Keep the lines exact and the pictures out as you repeat the following listing.
================================
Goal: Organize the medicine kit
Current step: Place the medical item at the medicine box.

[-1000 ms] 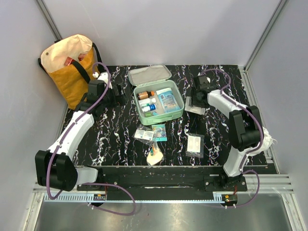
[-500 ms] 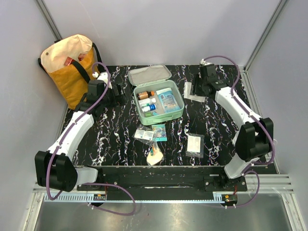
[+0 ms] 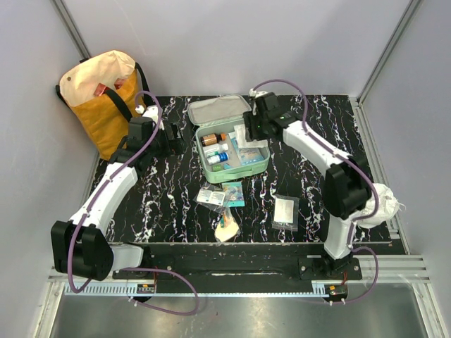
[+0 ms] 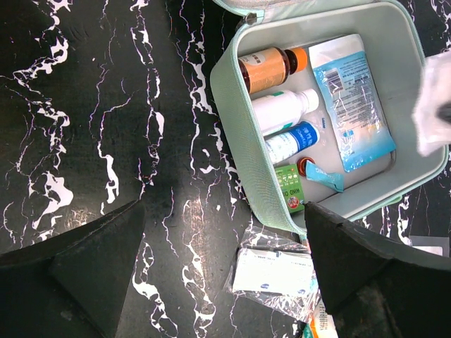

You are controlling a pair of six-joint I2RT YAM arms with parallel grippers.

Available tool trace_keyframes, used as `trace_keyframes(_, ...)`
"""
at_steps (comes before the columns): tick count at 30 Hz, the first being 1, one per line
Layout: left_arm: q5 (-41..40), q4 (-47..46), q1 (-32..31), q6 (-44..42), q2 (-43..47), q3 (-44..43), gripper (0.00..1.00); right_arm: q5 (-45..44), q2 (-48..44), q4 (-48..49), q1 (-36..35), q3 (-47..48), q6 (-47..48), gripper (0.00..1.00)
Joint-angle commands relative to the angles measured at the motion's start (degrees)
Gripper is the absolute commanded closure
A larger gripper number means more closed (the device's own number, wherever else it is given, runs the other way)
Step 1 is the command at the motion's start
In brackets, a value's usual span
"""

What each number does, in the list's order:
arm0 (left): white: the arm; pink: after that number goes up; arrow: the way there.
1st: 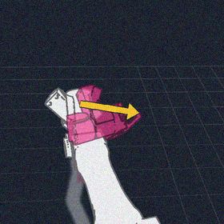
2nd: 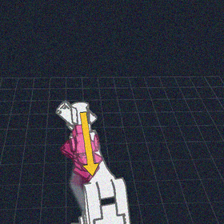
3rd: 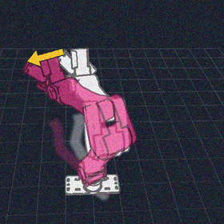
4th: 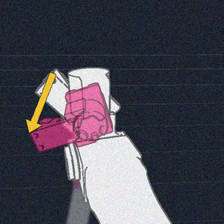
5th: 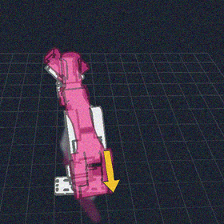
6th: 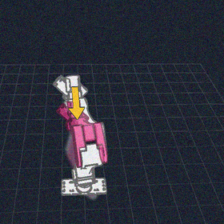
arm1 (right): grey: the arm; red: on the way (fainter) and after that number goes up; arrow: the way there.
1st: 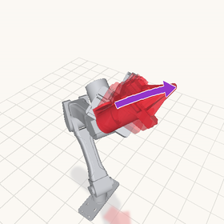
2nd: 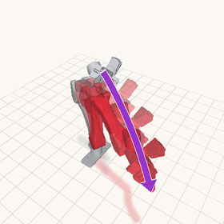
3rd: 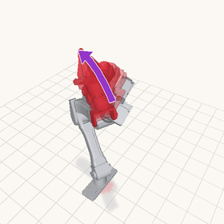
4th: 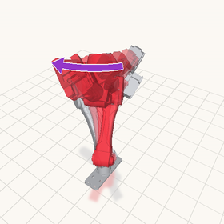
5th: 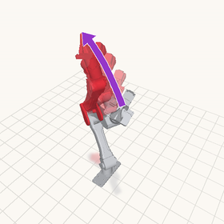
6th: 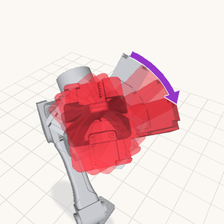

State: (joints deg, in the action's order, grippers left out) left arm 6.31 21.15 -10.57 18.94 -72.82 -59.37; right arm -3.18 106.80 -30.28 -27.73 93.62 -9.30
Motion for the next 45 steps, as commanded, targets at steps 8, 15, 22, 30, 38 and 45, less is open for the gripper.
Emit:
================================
RESPONSE BOX:
Goal: Organize the medicine kit
Current step: Place the medical item at the medicine box.

[-1000 ms] 
[-500 ms] 
[+0 ms] 
[+0 ms] 

You are controlling a pair of six-joint I2RT YAM arms with parallel grippers.

Available tool trace_keyframes, used as `trace_keyframes(_, ...)`
"""
at_steps (comes before the columns): tick count at 30 Hz, the first being 1, one per line
Layout: left_arm: q5 (-41..40), q4 (-47..46), q1 (-32..31), q6 (-44..42), q2 (-43..47), q3 (-44..43), gripper (0.00..1.00); right_arm: q5 (-45..44), q2 (-48..44), q4 (-48..49), q1 (-36..35), q3 (-47..48), q6 (-47..48), gripper (0.00..1.00)
Joint-angle commands relative to the angles measured at the motion's start (degrees)
Gripper is the absolute commanded closure
A larger gripper number means more closed (the device's own number, wherever else it is given, runs the other way)
Step 1 is the command at the motion's start
In brackets, a value's usual span
"""

What each number does, in the list's order:
arm0 (left): white: the arm; pink: after that number goes up; arrow: the way there.
1st: 
2nd: 
3rd: 
4th: 
5th: 
6th: 
arm1 (right): grey: the arm; red: on the way (fainter) and after that number goes up; arrow: the way there.
1st: 
2nd: 
3rd: 
4th: 
5th: 
6th: 

State: (joints deg, in the action's order, grippers left out) left arm 6.31 21.15 -10.57 18.94 -72.82 -59.37; right arm -3.18 106.80 -30.28 -27.73 93.62 -9.30
Motion for the next 45 steps, as commanded, targets at steps 8, 15, 22, 30, 38 and 45, less is open for the gripper.
Emit:

This completes the requested output.